The only way an individual could deplete his account would be buying non-assets such as consumables and then selling them immediately afterwards.  Chances are the cost and risk of such transactions would exceed the government’s assessments.  Needless to add, should any such tax-evasion strategy prove popular, the government  would take steps to regulate it out of existence.

 

How can anyone provide for his retirement if his nest-egg is taxed out of existence?

A variety of fixed annuity plans are available to the newconomics community.  Many citizens fund these with the money they receive from their company’s stock buyback on their retirement.  Needless to add, these plans provide a steady income for the beneficiary during his lifetime, but offer no cash value.

 

How could anyone afford to own real estate when it is taxed so heavily?

The short answer is that only the extremely wealthy could afford to do so.  Thus real estate would be almost  universally owned by corporations and rented out to individuals on a month-to-month or year-to-year basis.  Any longer term leases would be treated as the partial purchase of an asset and taxed accordingly.  In the commercial real estate space, owner-occupied buildings would be common.

 

Would newconomics afford the opportunity for illegal activities such as corruption, tax avoidance, and/or yen-dollar arbitrage?

Whereas I would be loathe to  underestimate the inventiveness of the criminal class, they would have their work cut out for them trying to ply their trade in a newconomic society.  Since the elimination of paper money would require all transactions to be recorded, illegal activities would be far harder to cover up under governmental surveillance trawling.  True, small-scale bartering could reduce the bank balance people would normally be required to maintain, but it seems unlikely that such low-level activity would have a significant impact.

 

How big would the wealth tax have to be to pay for governmental expenditures?

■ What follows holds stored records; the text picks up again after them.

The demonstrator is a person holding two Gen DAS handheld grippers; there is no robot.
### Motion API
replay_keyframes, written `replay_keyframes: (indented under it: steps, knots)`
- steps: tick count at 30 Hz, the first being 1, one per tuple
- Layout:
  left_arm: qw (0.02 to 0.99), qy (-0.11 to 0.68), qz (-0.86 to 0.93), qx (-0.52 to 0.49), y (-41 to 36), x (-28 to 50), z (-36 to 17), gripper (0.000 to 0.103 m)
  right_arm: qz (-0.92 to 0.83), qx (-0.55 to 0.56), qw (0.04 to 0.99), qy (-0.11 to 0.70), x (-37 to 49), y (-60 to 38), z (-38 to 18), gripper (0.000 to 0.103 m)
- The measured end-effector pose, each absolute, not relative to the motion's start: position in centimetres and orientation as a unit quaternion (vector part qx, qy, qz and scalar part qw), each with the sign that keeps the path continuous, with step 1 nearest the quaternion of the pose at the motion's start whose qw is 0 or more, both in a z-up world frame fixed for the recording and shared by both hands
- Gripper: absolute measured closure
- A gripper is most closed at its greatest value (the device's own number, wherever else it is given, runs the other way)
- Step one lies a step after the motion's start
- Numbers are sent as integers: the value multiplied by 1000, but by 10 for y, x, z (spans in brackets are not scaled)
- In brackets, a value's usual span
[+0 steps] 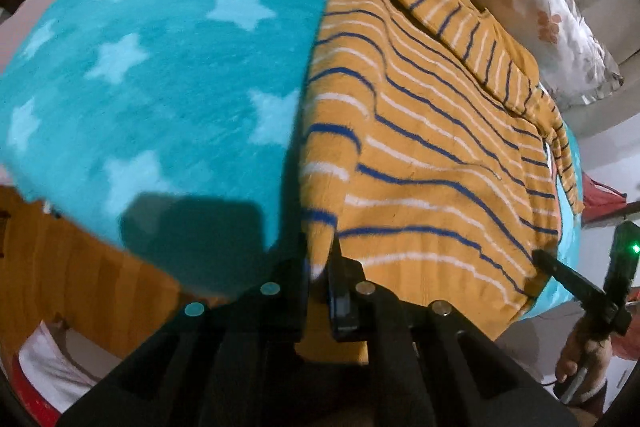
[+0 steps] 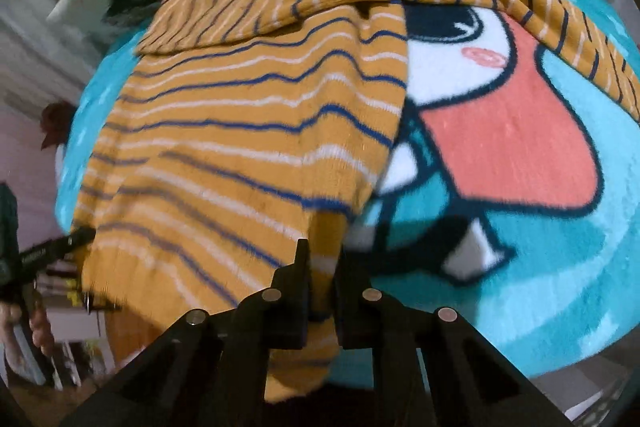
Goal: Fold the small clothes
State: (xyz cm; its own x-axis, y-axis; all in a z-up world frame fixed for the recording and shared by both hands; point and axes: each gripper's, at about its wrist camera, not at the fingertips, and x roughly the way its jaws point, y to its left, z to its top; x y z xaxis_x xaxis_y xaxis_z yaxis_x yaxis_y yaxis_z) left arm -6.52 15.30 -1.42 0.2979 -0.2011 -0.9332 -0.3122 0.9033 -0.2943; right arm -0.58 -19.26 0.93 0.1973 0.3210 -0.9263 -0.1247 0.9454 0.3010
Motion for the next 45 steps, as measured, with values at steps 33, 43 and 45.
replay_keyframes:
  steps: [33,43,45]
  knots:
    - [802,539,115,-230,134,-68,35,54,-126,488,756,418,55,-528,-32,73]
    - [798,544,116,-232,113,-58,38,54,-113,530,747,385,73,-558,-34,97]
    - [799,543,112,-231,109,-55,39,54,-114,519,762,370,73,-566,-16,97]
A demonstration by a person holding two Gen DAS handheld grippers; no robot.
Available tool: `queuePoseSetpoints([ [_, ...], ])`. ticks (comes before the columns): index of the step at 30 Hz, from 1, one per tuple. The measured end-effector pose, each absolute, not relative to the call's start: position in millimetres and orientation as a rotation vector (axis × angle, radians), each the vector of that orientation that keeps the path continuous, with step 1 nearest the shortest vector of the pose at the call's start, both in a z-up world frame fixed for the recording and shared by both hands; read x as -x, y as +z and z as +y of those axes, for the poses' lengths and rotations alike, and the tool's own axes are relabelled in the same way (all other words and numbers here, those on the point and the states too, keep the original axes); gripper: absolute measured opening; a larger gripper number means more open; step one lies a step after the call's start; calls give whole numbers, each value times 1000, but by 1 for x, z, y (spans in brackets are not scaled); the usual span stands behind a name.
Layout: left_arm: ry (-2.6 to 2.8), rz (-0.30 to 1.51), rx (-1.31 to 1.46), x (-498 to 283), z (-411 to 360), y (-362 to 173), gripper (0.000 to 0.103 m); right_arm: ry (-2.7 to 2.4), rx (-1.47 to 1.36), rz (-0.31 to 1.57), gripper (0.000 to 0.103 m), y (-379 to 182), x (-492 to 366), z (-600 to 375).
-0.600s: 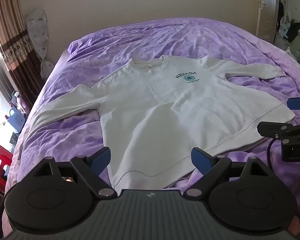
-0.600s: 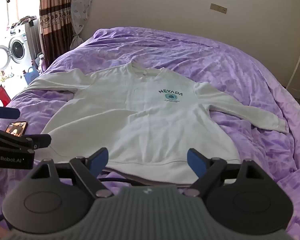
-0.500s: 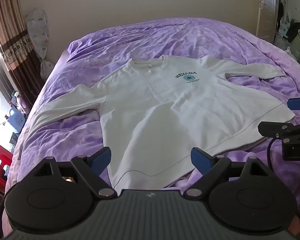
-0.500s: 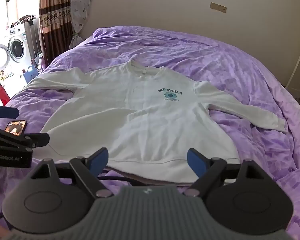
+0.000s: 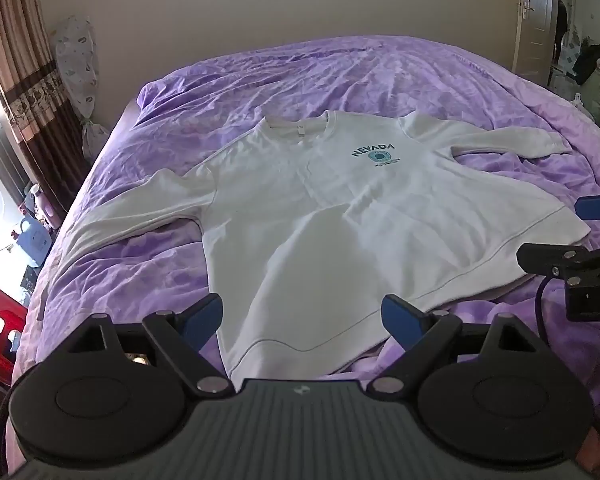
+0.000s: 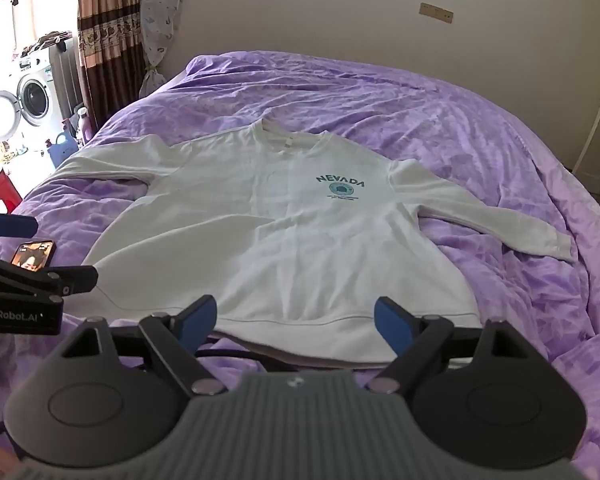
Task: Fold small clothes
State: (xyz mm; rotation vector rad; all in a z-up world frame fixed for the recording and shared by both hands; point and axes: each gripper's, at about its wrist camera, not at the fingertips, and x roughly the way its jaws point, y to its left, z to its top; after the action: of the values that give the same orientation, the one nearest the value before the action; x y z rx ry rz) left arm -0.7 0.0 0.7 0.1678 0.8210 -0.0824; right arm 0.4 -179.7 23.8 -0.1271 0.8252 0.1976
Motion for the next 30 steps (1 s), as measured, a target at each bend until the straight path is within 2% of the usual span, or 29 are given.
queuePoseSetpoints([
  [30, -80, 817, -170, 3, 0, 1, 103, 212, 141, 824, 82, 25, 1, -178],
])
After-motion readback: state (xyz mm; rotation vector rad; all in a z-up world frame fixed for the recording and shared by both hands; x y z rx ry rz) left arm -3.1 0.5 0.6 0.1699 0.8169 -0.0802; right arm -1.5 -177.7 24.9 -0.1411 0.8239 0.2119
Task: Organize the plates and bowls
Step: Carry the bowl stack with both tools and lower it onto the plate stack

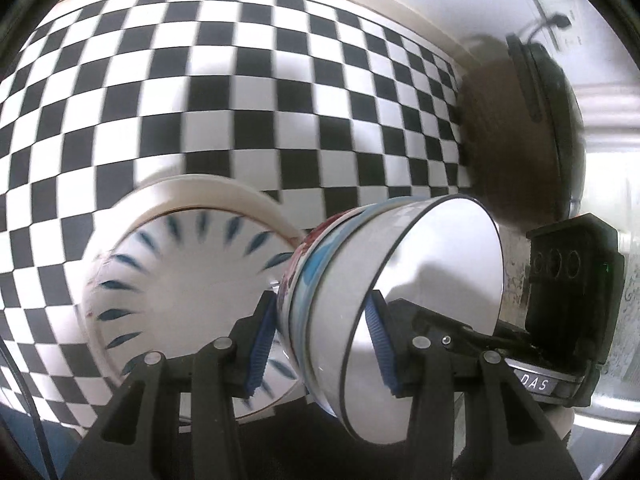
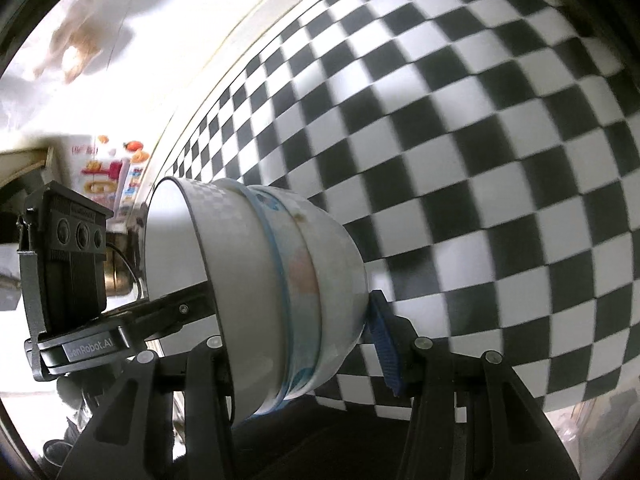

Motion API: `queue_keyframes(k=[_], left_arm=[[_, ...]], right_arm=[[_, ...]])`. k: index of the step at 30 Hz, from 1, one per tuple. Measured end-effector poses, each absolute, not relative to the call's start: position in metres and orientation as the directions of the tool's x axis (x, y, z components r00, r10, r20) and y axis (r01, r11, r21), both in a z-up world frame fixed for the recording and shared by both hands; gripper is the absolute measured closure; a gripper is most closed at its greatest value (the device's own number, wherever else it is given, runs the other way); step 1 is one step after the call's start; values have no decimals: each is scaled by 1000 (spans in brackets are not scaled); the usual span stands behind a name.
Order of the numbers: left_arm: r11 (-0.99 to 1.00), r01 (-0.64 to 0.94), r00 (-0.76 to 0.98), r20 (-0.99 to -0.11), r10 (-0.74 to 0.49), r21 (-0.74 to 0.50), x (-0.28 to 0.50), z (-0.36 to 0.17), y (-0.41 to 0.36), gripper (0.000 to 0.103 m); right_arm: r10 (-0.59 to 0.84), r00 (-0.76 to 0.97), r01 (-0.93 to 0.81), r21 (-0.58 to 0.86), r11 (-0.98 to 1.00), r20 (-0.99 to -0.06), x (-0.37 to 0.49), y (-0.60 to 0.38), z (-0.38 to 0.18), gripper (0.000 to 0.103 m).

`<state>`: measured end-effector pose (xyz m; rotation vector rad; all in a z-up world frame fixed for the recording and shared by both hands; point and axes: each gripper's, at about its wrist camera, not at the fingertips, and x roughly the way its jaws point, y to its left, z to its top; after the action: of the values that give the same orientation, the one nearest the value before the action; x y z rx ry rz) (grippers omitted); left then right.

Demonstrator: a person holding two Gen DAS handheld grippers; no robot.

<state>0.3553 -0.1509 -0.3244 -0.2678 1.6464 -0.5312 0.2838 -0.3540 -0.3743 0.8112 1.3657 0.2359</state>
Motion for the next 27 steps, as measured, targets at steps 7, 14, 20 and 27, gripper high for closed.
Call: queue_keyframes(k=[7, 14, 20, 27], left_arm=[[883, 59, -117, -881, -458, -467, 352, -328, -110, 62], [897, 8, -94, -893, -440, -443, 351, -341, -83, 62], [898, 1, -97, -894, -437, -440, 353, -349, -76, 62], [899, 5, -92, -896, -435, -437, 357, -355, -73, 62]], right_arm=[[612, 168, 228, 634, 739, -773, 314, -291, -385, 52], [616, 107, 171, 625, 762, -780, 319, -261, -404, 53], [609, 75, 155, 613, 775, -789, 316, -261, -417, 53], [593, 67, 154, 596, 788, -802, 315, -262, -422, 53]])
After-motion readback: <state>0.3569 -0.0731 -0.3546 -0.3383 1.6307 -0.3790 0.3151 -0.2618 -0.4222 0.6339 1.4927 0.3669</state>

Any comparison of the contemporary economic system in the United States with its hypothetical counterpart under a newconomics regimen would involve so many assumptions as to be essentially meaningless.  Nevertheless, just to arrive at some sort of ballpark figure that suggests a sense of scale to an imagined wealth tax, consider the following:

In 2008, the total assets of US households and nonprofits were estimated as $65.72 trillion and government outlays that year as $2.90 trillion.  Assuming a newconomic’s government could assess half the estimated assets—the remaining half locked in the commercial sector—a tax of 8.8% per year or, say, 0.75% per month would yield enough to balance the budget.  Such a tax would cut bank balances in half in about eight years.